Pourquoi avoir choisi l’immobilier, parmi d’autres actifs ?
L’immobilier est le principal élément de patrimoine dans les pays en développement et particulièrement au Liban. C’est aussi un actif qui a une faible liquidité et qui, pour l’instant, est peu exploité.
Sachant que l’immobilier libanais représente plus de dix fois le PIB, imaginons combien de nouvelles possibilités existeraient si ce capital était mis à contribution. C’est plus de quarante fois l’aide accordée à la conférence de Paris III. L’instrument a la capacité de générer de telles ressources.

Quelles sont les limites de cet instrument et quels risques comporte-t-il ?
Le certificat hypothécaire, comme tout dépôt auprès des banques, est soumis au risque de faillite de la banque auprès de qui il est déposé.
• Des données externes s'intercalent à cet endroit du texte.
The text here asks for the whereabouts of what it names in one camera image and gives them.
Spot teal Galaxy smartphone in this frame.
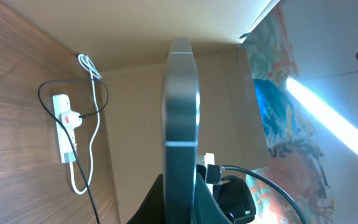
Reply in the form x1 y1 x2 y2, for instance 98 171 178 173
162 40 200 223

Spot white power strip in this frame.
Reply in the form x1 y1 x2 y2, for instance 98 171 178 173
52 94 76 163

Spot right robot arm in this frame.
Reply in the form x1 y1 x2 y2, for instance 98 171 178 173
213 175 256 224

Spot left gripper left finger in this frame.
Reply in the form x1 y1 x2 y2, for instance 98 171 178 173
127 174 164 224

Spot black USB charger cable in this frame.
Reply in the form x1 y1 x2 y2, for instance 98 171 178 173
37 78 109 224

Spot white USB charger plug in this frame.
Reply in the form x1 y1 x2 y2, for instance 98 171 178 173
60 110 82 129

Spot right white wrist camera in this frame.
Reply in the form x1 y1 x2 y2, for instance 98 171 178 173
196 152 222 194

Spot bright ceiling light strip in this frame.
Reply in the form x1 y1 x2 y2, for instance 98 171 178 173
286 77 358 155

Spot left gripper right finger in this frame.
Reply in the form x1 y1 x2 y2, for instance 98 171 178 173
194 173 231 224

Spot white cables at corner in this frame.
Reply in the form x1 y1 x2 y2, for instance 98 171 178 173
78 53 103 80

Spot white power strip cord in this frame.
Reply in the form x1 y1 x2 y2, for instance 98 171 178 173
68 70 102 195

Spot right black camera cable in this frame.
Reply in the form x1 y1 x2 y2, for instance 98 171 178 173
219 164 307 224

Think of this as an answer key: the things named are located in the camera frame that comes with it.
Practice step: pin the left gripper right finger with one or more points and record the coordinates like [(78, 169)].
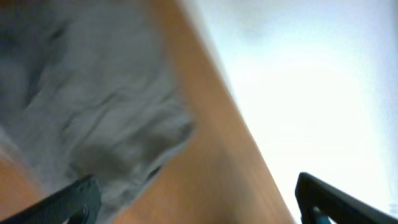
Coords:
[(320, 202)]

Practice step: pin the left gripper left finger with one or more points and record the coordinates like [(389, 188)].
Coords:
[(78, 203)]

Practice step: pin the grey shorts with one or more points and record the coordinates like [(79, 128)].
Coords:
[(86, 88)]
Comme dans toute intermédiation, il existe un risque systémique. En d’autres termes, la faillite d’une grande banque peut entraîner la chute des prix de l’immobilier, le retrait des dépôts auprès des banques et la raréfaction des crédits. En fait, exactement ce que l’on observe aujourd’hui dans les pays occidentaux. Cela signifie que les autorités doivent mettre en place certaines mesures préalables qui sont autant de limites à cet instrument : les plus importantes sont une politique du crédit, une politique immobilière et une réforme du droit de la faillite. Le certificat hypothécaire n’est pas un instrument que le secteur privé gérera sous le regard indifférent de l’État, il doit faire l’objet d’un soin constant du fait de son importance et de son potentiel.
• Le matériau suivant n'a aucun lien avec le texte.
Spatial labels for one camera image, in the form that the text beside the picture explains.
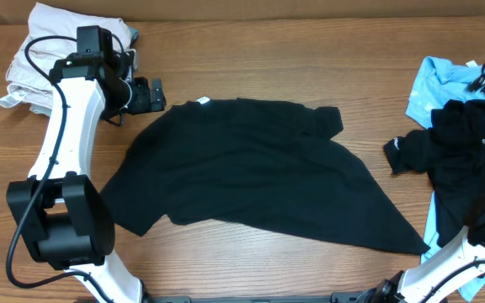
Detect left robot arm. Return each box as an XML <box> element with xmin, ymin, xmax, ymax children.
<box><xmin>6</xmin><ymin>25</ymin><xmax>166</xmax><ymax>302</ymax></box>

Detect black printed t-shirt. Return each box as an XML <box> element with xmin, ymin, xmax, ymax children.
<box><xmin>383</xmin><ymin>99</ymin><xmax>485</xmax><ymax>247</ymax></box>

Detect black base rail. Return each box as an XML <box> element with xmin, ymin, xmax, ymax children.
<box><xmin>148</xmin><ymin>291</ymin><xmax>365</xmax><ymax>303</ymax></box>

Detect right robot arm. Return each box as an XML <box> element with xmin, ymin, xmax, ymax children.
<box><xmin>357</xmin><ymin>66</ymin><xmax>485</xmax><ymax>302</ymax></box>

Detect folded beige pants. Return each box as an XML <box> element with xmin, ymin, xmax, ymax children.
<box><xmin>0</xmin><ymin>3</ymin><xmax>130</xmax><ymax>116</ymax></box>

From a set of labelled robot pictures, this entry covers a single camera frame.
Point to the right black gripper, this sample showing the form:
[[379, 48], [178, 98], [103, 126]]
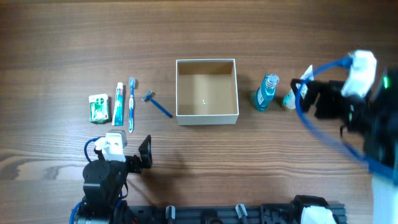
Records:
[[315, 97]]

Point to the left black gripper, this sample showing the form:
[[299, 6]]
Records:
[[137, 162]]

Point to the green soap packet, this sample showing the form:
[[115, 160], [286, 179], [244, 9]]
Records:
[[99, 108]]

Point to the white lotion tube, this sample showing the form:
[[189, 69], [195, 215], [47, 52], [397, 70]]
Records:
[[289, 100]]

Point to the blue mouthwash bottle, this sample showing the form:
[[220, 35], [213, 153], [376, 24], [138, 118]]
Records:
[[266, 92]]

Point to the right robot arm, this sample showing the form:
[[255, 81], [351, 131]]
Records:
[[376, 120]]

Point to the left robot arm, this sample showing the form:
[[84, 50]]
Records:
[[104, 180]]

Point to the teal toothpaste tube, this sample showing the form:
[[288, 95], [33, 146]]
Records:
[[118, 105]]

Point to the blue disposable razor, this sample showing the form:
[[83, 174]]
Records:
[[148, 97]]

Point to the blue white toothbrush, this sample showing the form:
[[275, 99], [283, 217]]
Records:
[[132, 83]]

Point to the white open cardboard box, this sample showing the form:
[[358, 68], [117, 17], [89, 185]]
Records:
[[206, 91]]

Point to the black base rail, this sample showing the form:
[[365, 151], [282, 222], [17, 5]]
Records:
[[265, 214]]
Quels sont les obstacles à sa mise en œuvre au Liban ?
Ce sont essentiellement des obstacles juridiques et techniques. Il faut créer les lois et les institutions nécessaires. En revanche, il me semble que le marché accueillera facilement cet instrument, les Libanais étant très ouverts à l’innovation, les banques solides et respectées, et l’immobilier abondant.
Une démarche conjointe du secteur privé, de l’État et d’institutions internationales pourrait en accélérer la mise en œuvre.

(*) L’ouvrage, intitulé “Risque et crédit, le certificat hypothécaire : une solution pour les pays émergents”, est disponible dans les Librairie Antoine, Librairie Orientale et Virgin, aux éditions Bruylant, Delta ou L.G.D.I. Le certificat hypothécaire : mode d’emploi

L’instrument proposé par Riad Obegi repose sur la création d’une agence indépendante, auprès de laquelle les propriétaires immobiliers peuvent se rendre pour évaluer leur bien et obtenir un certificat hypothécaire d’une valeur inférieure à la valeur réelle du bien. Si le bien a été évalué à 500 000 dollars, par exemple, un certificat de 250 000 dollars sera remis au propriétaire. Ce dernier pourra ensuite déposer ce certificat à la banque, en échange d’une rémunération, tout en continuant à exploiter son bien. Cette rémunération sera inférieure à celle d’un dépôt en numéraire, car l’agent ne subit pas un coût d’opportunité. Il encourt toutefois le risque de saisie du bien en cas de faillite de la banque.
À son tour, la banque pourra utiliser ce cautionnement pour se financer auprès de ses pairs, à des conditions plus favorables. Elle mettra les certificats hypothécaires en gage et empruntera en contrepartie. Grâce à cette liquidité potentielle, la banque pourra ensuite augmenter ses crédits aux agents économiques.